Honestly I think @fchollet should treat this issue as one that needs fixing. not all images have 1,3 or 4 channels :) I know that you can probably cheat your way using a 3d convolution treating this as temporal data but thats probably not the proper way to solve this.
@RaananHadar Hi, RaannaHadar, thank you for the reply, Yesterday, I tried to use tensorflow to train the model for 4-channel image, but the loss and acc in training and validation is not as well as by keras with the similar model, now, I'm considering to cut one of RGB channel which is not very obvious in shape or texture and replace it by Depth channel. It's not as good as using keras to train 4-channel image, but as least it should work. @fchollet can you teach us how you train the 4 channels image? or leave us a link for study, thank you :)
@sqh4587: As RaananHadar already stated if you exclude the lines he mentioned Keras should work with 4,5,6... channel images.. at least i did not notice any errors.
I'd like to express my interest in this issue too. There are many works related too PathTracing denoising which use more than 4 channels neural networks.
@Schlump Line 257 is a comment. Do not interfere in anything. Which lines do I really need to comment on to work with more than 3 channels?
@marcelsan Were you able to work with more than 4 channels?
Just would like to add my support to be able to use n-layers. I make rasters from airborne lidar data so I have an arbitrary number of layers I produce from the data eg. can be height and intensity (2 layers), can be 3-channel intensity from multi-spectral lidar (3 layers), height plus three channel intensity (4 layers) etc.
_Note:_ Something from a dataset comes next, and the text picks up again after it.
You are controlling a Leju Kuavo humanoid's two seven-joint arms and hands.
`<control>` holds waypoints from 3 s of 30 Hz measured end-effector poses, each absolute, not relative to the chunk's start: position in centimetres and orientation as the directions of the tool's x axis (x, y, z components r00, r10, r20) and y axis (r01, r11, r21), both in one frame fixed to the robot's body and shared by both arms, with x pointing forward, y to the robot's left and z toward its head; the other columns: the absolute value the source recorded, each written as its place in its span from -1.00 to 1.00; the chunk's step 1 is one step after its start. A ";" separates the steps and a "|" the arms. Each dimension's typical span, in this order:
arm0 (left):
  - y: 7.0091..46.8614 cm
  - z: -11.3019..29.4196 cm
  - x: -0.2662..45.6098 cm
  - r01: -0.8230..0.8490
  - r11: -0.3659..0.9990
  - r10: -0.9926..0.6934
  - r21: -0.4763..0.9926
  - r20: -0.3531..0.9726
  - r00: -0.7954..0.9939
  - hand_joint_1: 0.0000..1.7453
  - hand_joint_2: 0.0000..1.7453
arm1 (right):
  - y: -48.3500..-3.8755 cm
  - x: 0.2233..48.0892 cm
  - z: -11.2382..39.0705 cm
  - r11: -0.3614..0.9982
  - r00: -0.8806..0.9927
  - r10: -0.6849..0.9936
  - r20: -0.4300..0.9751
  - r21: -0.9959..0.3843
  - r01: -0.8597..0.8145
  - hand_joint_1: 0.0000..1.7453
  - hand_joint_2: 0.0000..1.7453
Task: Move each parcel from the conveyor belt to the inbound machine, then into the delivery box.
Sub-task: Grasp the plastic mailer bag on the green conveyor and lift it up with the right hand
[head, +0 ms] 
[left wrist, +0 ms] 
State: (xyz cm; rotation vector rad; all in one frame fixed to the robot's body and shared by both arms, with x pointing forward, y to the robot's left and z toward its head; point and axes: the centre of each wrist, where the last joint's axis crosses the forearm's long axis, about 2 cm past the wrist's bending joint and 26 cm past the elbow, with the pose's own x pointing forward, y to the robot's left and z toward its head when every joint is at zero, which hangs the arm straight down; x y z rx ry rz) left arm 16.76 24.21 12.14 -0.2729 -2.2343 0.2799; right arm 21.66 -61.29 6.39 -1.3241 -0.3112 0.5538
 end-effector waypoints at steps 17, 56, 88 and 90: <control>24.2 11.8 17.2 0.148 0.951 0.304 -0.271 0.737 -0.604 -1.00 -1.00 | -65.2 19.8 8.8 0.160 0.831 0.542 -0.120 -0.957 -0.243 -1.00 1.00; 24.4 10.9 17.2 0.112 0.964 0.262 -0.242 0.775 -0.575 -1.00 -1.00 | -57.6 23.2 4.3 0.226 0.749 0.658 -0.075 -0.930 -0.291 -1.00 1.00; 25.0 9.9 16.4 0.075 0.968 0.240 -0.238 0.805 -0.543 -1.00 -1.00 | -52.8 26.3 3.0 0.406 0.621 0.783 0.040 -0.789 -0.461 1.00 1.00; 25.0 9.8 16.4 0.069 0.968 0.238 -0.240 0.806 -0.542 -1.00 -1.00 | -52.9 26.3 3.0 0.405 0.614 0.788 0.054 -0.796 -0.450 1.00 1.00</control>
Having a parameter where we can set the number of bands (instea dof the current 1 or 3) would be immensely helpful.
There are other ways of feeding the data manually that works but flow_from_directory is so elegant and useful it is a shame not to use it.
@fchollet @RaananHadar I am also in need of 4 channels . I have Keras 2.2.0 but i don't see any code changes related to the 4 channels. In my case i have HDR images, which have RGBE channels. It would be great, if could let me know where to make code changes.
Thanks
@jfprieur Please, what ways do you use to feed your n-channel data manually, I have a n-channel data from n-different frequency bands and would like to use CNN to represent its spatial information. @fchollet can this: https://github.com/minhnhat93/tf_object_detection_multi_channels solve my problem using TF as backbone
Hey, I would love to see this feature as well. N-Channels for example as multi page Tiff file would be awesome.
Working on multichannel images as well, please consider implementing a generic solution.
I have just implemented a library for hyperspectral image augmentation here
Currently, the ImageDataGenerator.fit() and ImageDataGenerator.flow() implementations require assert that the number of channels is either 1 or 3. Some datasets use images with a different number of channels while not being video. For example RGBD, RGB+NIR imagery (common in satellite imagery) or even 8 band multispectral imagery. A current example is Spacenet challenge dataset.
This was tested with the current theano and keras, current exception is at the implementation line 439.